Make time today to discuss your death arrangements with a spouse, friend, or family member. Then take practical action: complete your will, write your eulogy, and plan the funeral arrangements in practical terms. At the end of the day, reflect on these questions:
- Did you procrastinate on these tasks today? Why? Why not?
- Did you feel these tasks were important or relevant to your life right now? Why? Why not?
- How might engaging in these tasks hold power for you in both practical and spiritual terms?
It would really freak out my parents if I called them up to discuss my funeral plans, and–to be honest–only Shea would really “get it.” So I’ll call her tomorrow, I suppose: it’s too late to disturb her now. But, for the record, this is what I’d like done:
- I want to be buried at Boone-Hutchinson Cemetary. Some of the best times of my life happened at that place, and I can’t think of anything better. The burial, however, is rather optional. If my family wants me to be cremated, I’m down for that, too. I rather think it would be neat to split my ashes up a bit…scatter some in Boone-Hutch, maybe scatter some out here in Pioneer Cemetary, and ship some off with Shea to Ireland so she can chuck me off the Cliffs of Moher. Of course, I have no money, so I’m not particularly sure how a funeral would be arranged. Shove me in a pine box. Lay off the wake.

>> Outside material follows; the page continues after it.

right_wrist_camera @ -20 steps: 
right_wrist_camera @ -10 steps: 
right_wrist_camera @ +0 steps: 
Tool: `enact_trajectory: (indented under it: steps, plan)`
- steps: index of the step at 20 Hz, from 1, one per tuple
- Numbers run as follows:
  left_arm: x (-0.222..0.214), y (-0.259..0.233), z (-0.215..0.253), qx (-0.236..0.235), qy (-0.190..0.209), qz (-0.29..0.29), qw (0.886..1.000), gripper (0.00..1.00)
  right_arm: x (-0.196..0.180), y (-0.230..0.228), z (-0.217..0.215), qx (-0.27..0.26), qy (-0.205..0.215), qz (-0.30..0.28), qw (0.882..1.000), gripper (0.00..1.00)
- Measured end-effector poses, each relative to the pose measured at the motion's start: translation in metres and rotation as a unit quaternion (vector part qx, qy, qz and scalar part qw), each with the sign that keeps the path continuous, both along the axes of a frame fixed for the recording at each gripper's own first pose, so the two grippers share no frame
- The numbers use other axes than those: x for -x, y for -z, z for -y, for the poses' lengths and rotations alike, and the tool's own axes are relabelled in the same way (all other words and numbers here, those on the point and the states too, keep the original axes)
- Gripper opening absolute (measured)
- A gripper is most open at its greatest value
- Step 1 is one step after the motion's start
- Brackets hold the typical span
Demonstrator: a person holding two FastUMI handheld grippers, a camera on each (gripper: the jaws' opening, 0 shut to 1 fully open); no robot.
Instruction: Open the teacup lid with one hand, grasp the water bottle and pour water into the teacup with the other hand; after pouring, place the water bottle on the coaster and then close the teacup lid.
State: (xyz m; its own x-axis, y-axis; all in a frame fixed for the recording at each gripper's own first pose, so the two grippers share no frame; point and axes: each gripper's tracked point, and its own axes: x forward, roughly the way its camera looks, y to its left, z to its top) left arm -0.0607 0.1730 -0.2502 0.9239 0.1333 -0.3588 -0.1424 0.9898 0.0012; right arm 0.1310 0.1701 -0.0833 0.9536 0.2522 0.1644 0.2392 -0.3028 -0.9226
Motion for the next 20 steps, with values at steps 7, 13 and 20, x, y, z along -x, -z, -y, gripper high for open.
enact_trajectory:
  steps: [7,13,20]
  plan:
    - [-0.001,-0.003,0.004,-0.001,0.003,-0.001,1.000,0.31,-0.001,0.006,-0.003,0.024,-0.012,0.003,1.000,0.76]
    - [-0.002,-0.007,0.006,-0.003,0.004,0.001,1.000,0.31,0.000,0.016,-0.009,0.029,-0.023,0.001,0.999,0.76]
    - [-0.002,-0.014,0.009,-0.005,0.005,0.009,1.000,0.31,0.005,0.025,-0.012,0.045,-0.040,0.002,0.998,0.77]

- As far as my will goes…I really don’t have anything. All my financial things–IRAs, bank accounts, investments, bonds–I’d like those to go to Zach. He could use a leg up, especially for an education. After that, I just have things. My books would go to Rachel–that’s a long-standing arrangement. My Wicca things would go to Natalie. All my (painstakingly accumulated) kitchen things would probably go to my mom, but seeing as she’s got quite the kitchen herself, she might want them to go elsewhere. Perhaps she and Shea could split them? I think Shea would get a kick out of the Kitchen Aid. The co-op can have all the furniture and linens I’ve got here. My clothes can get sent to the Salvation Army. My family can have my movies and files, and really anything of mine that they feel particularly drawn to. That basically does it for my worldly possessions.
- It would be nice to figure out some of the more practical things–formalizing a legal will, getting life insurance so that my funeral won’t be a financial burden to anyone. But I don’t have money for premiums or lawyers. To be honest, this is something I need to be a ‘real grown-up’ to do. And by ‘real grown-up,’ I mean gainfully employed.
- Spiritually, confronting and planning for my inevitable exit rather helps me realize that I don’t have infinite time on my hands. In this life, I only have a set number of days, and I need to take advantage of each of them. Lying around in bed watching TV is not how I want to spend it. I want to be a fully realized person, not a shadow or a pawn.